Daði og Gagnamagnið singles chronology
| "Feel the Love" (2021) | "10 Years" (2021) | "Somebody Else Now" (2021) |

Eurovision Song Contest 2021 entry
- Country: Iceland
- Artist(s): Daði og Gagnamagnið
- Composer(s): Daði Freyr Pétursson
- Lyricist(s): Daði Freyr Pétursson

Finals performance
- Semi-final result: 2nd
- Semi-final points: 288
- Final result: 4th
- Final points: 378

Entry chronology
- ◄ "Think About Things" (2020)
- "Með hækkandi sól" (2022) ►

Music video
- "10 Years" on YouTube

= 10 Years (song) =

2021 song by Daði og Gagnamagnið

"10 Years" is a song by Icelandic singer Daði Freyr and his band Gagnamagnið, released on 13 March 2021. The song represented Iceland in the Eurovision Song Contest 2021 in Rotterdam, the Netherlands.

== Music video ==
The music video for "10 Years" was released on Daði Freyr's YouTube channel on 29 March 2021, and was directed and produced by Guðný Rós Þórhallsdóttir. The music video begins with Daði watching "Think About Things" in his room when suddenly, the Mayor of Iceland, played by Ólafur Darri Ólafsson, calls Daði for help. He says that a new monster has emerged in Iceland is heading towards Reykjavík, and they have done all they can to stop it, to no avail. He goes on to say that the only hope to stop the monster now is Daði's "sweet, sweet dance moves" and to gather up the rest of the Gagnamagnið. Daði agrees to help, and sounds a siren.

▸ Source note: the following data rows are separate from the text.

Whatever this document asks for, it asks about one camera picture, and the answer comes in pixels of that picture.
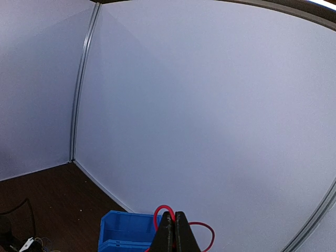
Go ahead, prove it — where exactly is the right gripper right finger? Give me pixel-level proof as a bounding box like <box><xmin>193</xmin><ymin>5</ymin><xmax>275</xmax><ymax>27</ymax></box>
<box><xmin>175</xmin><ymin>211</ymin><xmax>201</xmax><ymax>252</ymax></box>

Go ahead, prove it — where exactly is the left aluminium frame post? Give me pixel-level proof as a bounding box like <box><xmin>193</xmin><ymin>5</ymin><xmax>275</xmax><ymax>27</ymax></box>
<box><xmin>69</xmin><ymin>2</ymin><xmax>102</xmax><ymax>162</ymax></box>

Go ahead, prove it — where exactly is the blue bin middle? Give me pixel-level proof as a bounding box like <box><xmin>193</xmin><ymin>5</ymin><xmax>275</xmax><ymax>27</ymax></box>
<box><xmin>98</xmin><ymin>240</ymin><xmax>151</xmax><ymax>252</ymax></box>

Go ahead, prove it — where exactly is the blue bin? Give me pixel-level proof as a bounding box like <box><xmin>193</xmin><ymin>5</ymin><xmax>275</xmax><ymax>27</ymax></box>
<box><xmin>99</xmin><ymin>211</ymin><xmax>156</xmax><ymax>245</ymax></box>
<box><xmin>98</xmin><ymin>240</ymin><xmax>151</xmax><ymax>252</ymax></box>

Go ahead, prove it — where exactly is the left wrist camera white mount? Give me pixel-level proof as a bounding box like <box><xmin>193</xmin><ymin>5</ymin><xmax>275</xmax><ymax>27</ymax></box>
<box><xmin>19</xmin><ymin>237</ymin><xmax>35</xmax><ymax>252</ymax></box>

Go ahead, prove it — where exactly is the blue bin far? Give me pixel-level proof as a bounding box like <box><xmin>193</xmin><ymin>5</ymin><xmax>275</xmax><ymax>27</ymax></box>
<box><xmin>99</xmin><ymin>211</ymin><xmax>156</xmax><ymax>245</ymax></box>

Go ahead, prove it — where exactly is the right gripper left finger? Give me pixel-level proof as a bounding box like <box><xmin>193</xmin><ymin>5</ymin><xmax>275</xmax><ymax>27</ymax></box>
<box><xmin>149</xmin><ymin>212</ymin><xmax>175</xmax><ymax>252</ymax></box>

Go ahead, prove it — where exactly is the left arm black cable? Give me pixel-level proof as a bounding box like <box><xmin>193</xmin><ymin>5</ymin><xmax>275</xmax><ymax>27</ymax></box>
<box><xmin>0</xmin><ymin>198</ymin><xmax>36</xmax><ymax>237</ymax></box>

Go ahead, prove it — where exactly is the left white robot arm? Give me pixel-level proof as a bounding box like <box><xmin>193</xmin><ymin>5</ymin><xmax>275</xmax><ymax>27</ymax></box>
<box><xmin>1</xmin><ymin>215</ymin><xmax>17</xmax><ymax>251</ymax></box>

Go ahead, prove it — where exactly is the aluminium frame post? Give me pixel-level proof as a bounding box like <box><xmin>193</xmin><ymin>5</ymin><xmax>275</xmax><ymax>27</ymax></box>
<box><xmin>69</xmin><ymin>2</ymin><xmax>102</xmax><ymax>162</ymax></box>
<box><xmin>281</xmin><ymin>179</ymin><xmax>335</xmax><ymax>252</ymax></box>

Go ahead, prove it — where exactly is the right aluminium frame post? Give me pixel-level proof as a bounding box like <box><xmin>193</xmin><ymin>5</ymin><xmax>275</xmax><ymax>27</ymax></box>
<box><xmin>281</xmin><ymin>179</ymin><xmax>335</xmax><ymax>252</ymax></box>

Meanwhile, the Gagnamagnið are all together, playing video games (a game made by Daði himself, Daði and Gagnamagnið: Think About Aliens!) and are cleaning up the room when the alarm sounds. The screen goes to black, and 10 Years starts to play. Daði runs to the room where the Gagnamagnið where they rush to devise a plan to defeat the monster. The group dress up for battle, instruments and all, and fly to the monster with jetskis. When they arrive, the monster is shown to be destroying houses in the area. Daði is now faced with the monster, and is nervous. They do the 10 Years dance to gather up energy. Once done, they fire a laser, but it backfires as the monster uses the energy to fire it back at the group. The group survives by Daði's shield, and flee. Meanwhile, the monster decides to destroy a farm. The group head to a secluded place in the mountains, and team up to create a robot to defeat the monster. The group once again performs the 10 Years dance, to finally defeat the monster. The credits show the monster dancing in the mountains.

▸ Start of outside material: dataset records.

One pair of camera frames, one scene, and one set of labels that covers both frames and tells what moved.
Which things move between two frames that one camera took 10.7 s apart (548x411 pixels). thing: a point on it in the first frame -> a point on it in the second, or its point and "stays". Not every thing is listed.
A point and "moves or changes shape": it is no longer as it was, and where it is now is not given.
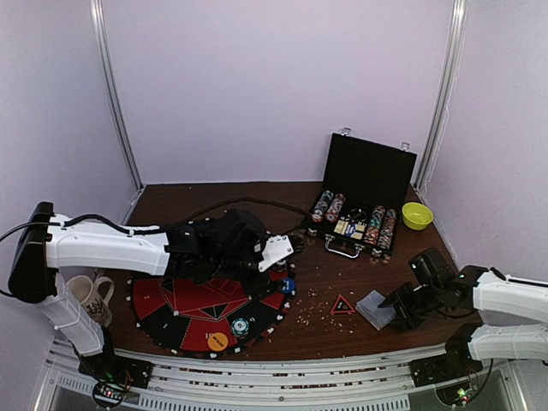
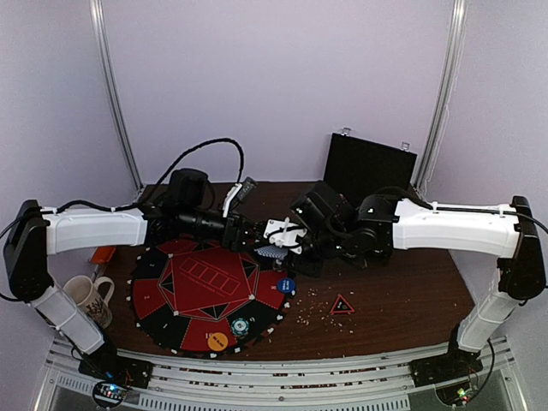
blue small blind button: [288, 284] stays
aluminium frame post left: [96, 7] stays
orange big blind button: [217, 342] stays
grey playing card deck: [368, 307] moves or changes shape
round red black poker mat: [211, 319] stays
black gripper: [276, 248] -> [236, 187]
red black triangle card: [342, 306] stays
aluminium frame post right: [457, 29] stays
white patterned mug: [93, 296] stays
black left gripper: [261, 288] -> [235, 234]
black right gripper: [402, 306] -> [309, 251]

== Eurovision Song Contest ==

=== Internal selection ===
On 23 October 2020, RÚV confirmed that Daði og Gagnamagnið would represent Iceland in the 2021 contest. The song, entitled "10 Years", was released on 13 March 2021.

=== At Eurovision ===
The 65th edition of the Eurovision Song Contest took place in Rotterdam, the Netherlands and consisted of two semi-finals on 18 May and 20 May 2021, and the grand final on 22 May 2021. According to the Eurovision rules, all participating countries, except the host nation and the "Big Five", consisting of , , , and the , are required to qualify from one of two semi-finals to compete for the final, although the top 10 countries from the respective semi-final progress to the grand final. On 17 November 2020, it was announced that Iceland would be performing in the first half of the second semi-final of the contest.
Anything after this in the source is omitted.